I will just assume that the US will move from being a titularly sovereign
entity to a non-sovereign ... if you think in practical geopolitical terms.
Social and sociology notes:
There will be and must be a large scale coverup at all levels of government.
The media corporations, as they depend on the Federal Government for their
broadcasting rights and maintenance of their marketing zones ... will make
the American people believe it is their own fault even when the evidence is
out in plain sight that the exact opposite is true.
Academics will be able to fully uncover the reasons for disaster coming to
pass some 20 years after the event, but the event itself may be a mess like
the triggers of the great depression.
It must be said that 20 years from now all the nepotism, favoritism and
kickbacks can be totally swept under the table. Modern US governmental
accounting books can be made to reflect that blameless people made the
actual decisions that led to the finance collapse.
In the long run not a single person in government [and certainly very few in
the finance sector] will be punished. The best case is that maybe 6 CEOs
spend 6 months in prison based on a flimsy "failure to supervise" aspects of
US finance system law. The US Supreme Court will overturn their convictions,
with a probability of 90%.
The American people are so docile and so engrossed in the slave mentality
such that there will be no social unrest. This will baffle the rest of the
world, and not help the USD value on the world FOREX markets.
The Foreign Exchange Impact
The USD will probably drop like a rock following this parity pattern
(t=t++).
BASIC computer line numbers are used to allow for room to fill in
currencies.
10. CAD, AUD: already achieved -- only here as a marker
20. NZD, a secondary marker - assumed to happen before YY2009-DD128
???? : the exact order of parity is not known beyond this point
30. PESO (Mex)
40. YEN / Indian Rupee
50. FIJI DOLLAR or PNG KINA (made stronger by relation to AUD & NZD)
This is not a complete series of the FOREX collapse of the USD. Traditional
FOREX relationships other currencies [that have been moderated by the USD]
will in many cases go thru a phase or polarity change. As the US Dollar
collapses, and the USD ceases to be a global reserve currency new currency
relationships will form. This has already started to happen as back as the
late 1990s, but in a weaker form.
In the end at least expect:
1.0 YEN = 1.0 USD (optimistic)
or
1.0 RUPEE = 1.0 USD (pessimistic)
NOTE:
As of March 2008 the EURO has [more or less] inherited the role of the new
"global reserve" currency. Many economists have made arguments that the EURO
has already reached this position in relativistic terms perhaps one or two
years ago.
The only fly in the ointment is that Germany and France are in a state of
near bankruptcy in the late 2000s.
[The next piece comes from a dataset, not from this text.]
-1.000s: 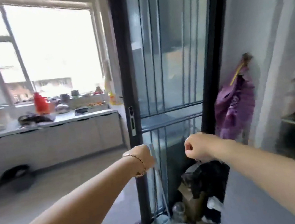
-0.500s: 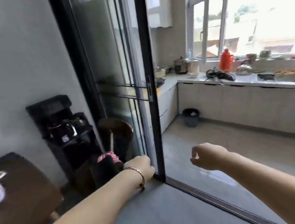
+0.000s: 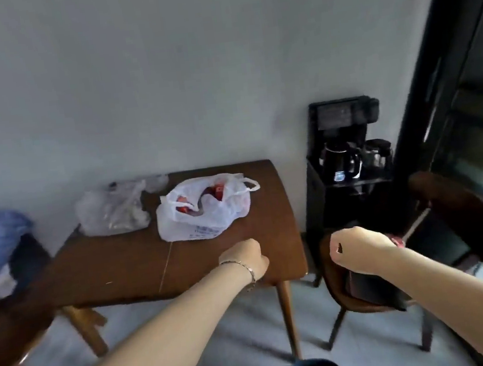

I expect that this temporary insolvency
is merely a temporary phenomena and that a reasonable way can be found out
of this EURO mess, with the solution probably being a weaker EURO. It is not
expected that the EURO will decline to the value of the USD but merely
decline to a band that hovers around the CAD and CHF.
The USD is not a global reserve currency at the time of this being written.
This is based on the 3 to 5 common parameters used to determine if a
currency meets the conditions of being a 'reserve currency':
1. People like to own it (the AUD), as the nation is managed reasonably
properly
2. It has the strength and power to exist as a 'classical reserve currency'
(EUR)
3. There are classical economic reasons to posses it as a reserve currency
(UK Pound)
4. It is a regional reserve currency, the YEN and Rupee being classical
examples.
The only fix that cannot and will not happen
This fix is not guaranteed to be 100% effective, at best only 10% to 20%.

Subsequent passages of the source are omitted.